> **TASK ITEM**
From the entries that follow, copy each line containing the word "find".
_ _ _
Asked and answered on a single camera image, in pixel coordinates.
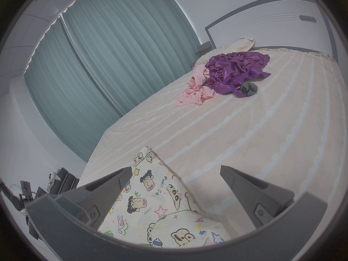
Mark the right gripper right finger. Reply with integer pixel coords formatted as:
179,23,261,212
220,165,295,229

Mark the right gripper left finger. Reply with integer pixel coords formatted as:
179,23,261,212
56,166,133,231

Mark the white printed pyjama top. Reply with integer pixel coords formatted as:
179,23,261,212
97,146,231,248

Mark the bed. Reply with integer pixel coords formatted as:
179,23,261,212
77,0,348,248

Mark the dark grey garment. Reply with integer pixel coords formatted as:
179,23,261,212
204,53,270,97

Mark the blue-green curtain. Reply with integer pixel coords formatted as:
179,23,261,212
62,0,202,116
24,23,123,162

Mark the pink garment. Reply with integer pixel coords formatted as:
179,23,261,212
177,65,217,107

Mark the purple garment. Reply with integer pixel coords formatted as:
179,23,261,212
204,51,272,98

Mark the cream pillow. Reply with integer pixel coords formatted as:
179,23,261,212
194,38,255,67

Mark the grey bedside table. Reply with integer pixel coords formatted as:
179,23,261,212
195,41,212,55

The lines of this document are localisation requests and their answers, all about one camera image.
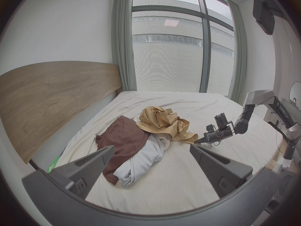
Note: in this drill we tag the bed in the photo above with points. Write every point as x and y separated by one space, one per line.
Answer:
152 196

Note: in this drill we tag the window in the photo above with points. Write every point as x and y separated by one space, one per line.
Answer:
164 67

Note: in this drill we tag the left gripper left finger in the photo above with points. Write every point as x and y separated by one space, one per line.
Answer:
89 167

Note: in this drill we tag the green printed package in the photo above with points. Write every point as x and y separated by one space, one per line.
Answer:
52 166

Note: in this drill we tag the brown garment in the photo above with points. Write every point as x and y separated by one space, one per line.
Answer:
122 138

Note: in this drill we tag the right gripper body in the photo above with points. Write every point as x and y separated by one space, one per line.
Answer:
212 136

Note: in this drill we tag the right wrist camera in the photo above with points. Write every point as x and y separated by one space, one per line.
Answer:
210 127

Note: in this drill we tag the pale grey garment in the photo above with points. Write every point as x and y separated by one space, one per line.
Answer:
138 166

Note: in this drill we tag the tan shorts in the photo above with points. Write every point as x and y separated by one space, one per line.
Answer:
164 121

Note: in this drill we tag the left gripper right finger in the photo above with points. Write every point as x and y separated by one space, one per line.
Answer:
218 173

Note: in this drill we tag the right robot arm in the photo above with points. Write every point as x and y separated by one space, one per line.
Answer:
258 96

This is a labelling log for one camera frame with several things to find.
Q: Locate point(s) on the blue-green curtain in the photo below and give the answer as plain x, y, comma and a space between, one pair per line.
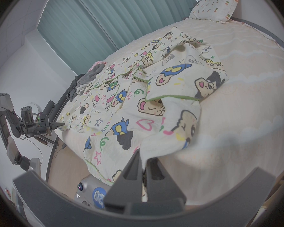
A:
97, 20

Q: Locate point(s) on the black garment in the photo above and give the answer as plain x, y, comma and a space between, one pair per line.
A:
78, 80

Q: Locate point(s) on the dark grey garment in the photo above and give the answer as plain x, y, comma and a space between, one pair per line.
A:
72, 93

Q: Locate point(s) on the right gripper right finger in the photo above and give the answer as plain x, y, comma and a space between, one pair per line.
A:
163, 188

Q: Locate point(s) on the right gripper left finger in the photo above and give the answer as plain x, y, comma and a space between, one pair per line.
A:
130, 185

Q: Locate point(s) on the bed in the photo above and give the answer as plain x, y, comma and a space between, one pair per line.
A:
239, 91

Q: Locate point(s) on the white printed pyjama top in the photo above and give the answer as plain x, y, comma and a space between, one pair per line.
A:
156, 91

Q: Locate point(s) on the white printed pillow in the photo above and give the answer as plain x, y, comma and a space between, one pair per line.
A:
215, 6

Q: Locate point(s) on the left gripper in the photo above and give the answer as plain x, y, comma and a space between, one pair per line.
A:
45, 129

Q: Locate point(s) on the round ceiling lamp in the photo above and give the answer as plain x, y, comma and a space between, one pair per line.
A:
28, 105

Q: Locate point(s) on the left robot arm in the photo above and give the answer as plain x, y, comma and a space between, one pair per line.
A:
2, 102

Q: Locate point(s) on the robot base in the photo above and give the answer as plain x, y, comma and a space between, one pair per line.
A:
87, 183

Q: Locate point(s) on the pink garment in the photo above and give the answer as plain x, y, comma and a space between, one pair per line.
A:
95, 65

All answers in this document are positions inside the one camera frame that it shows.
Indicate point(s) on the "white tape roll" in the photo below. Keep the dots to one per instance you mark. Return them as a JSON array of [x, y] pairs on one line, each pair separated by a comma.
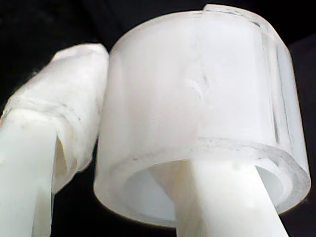
[[172, 86]]

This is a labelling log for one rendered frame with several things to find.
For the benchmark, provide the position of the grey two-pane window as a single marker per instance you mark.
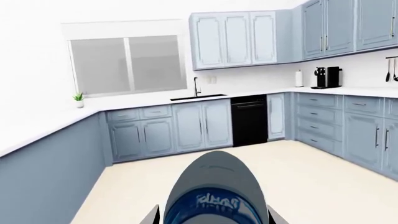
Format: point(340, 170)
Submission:
point(127, 65)

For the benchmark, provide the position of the small potted green plant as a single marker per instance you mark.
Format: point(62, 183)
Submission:
point(79, 99)

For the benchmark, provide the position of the black kitchen faucet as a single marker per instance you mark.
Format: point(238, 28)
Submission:
point(196, 88)

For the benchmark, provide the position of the white paper towel roll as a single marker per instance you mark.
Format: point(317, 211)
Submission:
point(299, 79)

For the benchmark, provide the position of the black undermount sink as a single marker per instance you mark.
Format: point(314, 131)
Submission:
point(199, 97)

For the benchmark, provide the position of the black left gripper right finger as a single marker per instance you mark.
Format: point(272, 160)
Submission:
point(275, 218)

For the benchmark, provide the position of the narrow blue base cabinet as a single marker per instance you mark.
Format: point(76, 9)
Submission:
point(276, 116)

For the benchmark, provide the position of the black hanging ladle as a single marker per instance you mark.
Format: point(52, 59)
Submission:
point(395, 77)

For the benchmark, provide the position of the blue drawer base cabinet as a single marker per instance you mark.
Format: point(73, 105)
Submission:
point(348, 126)

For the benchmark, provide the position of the blue sink base cabinet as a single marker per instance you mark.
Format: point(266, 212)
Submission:
point(168, 133)

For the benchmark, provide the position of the tall blue wall cabinet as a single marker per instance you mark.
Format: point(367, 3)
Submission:
point(342, 25)

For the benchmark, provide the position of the black coffee machine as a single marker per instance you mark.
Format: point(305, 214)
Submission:
point(326, 78)

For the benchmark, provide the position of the black hanging spatula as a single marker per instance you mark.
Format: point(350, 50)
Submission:
point(388, 75)

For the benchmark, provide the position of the black dishwasher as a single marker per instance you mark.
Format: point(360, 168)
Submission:
point(249, 121)

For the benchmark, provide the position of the blue counter peninsula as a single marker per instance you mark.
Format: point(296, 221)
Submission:
point(46, 168)

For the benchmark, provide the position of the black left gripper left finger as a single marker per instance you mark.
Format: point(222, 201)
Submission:
point(155, 217)

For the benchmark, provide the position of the black utensil rail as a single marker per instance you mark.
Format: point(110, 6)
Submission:
point(392, 57)

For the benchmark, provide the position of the three-door blue wall cabinet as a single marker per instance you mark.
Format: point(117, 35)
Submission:
point(236, 39)

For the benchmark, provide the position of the white wall outlet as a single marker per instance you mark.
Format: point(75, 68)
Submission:
point(211, 79)

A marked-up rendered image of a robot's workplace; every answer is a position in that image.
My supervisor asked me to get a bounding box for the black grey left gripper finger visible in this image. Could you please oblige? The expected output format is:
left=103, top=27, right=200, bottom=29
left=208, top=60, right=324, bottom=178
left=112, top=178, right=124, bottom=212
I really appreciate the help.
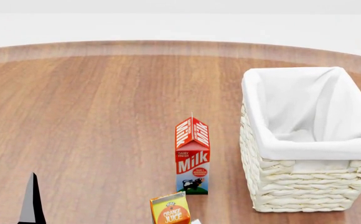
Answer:
left=17, top=172, right=47, bottom=224

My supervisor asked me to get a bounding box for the cream woven wicker basket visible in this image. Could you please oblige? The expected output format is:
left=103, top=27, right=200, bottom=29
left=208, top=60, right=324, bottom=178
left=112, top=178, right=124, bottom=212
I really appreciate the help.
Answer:
left=239, top=97, right=361, bottom=213

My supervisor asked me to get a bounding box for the white cloth basket liner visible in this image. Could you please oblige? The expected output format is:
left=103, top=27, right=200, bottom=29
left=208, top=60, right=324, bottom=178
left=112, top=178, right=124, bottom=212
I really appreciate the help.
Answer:
left=241, top=66, right=361, bottom=173

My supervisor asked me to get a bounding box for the orange juice carton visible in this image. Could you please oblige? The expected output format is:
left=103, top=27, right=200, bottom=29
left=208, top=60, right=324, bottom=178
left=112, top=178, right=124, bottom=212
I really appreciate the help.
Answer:
left=149, top=190, right=192, bottom=224

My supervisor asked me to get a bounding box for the red white milk carton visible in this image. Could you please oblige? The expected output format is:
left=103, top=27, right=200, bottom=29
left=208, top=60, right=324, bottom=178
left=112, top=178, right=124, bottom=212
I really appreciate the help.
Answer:
left=174, top=111, right=211, bottom=196

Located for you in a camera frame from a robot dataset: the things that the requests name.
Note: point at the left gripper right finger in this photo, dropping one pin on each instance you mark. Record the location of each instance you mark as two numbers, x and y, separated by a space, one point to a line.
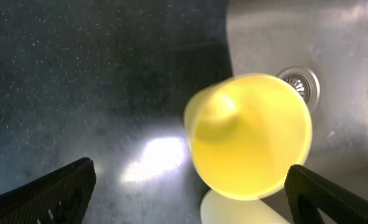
_ _ _
> **SOLUTION FOR THIS EXERCISE**
This is a labelling log for one camera frame with several things to find.
This is a labelling log for one rendered frame with several things to find.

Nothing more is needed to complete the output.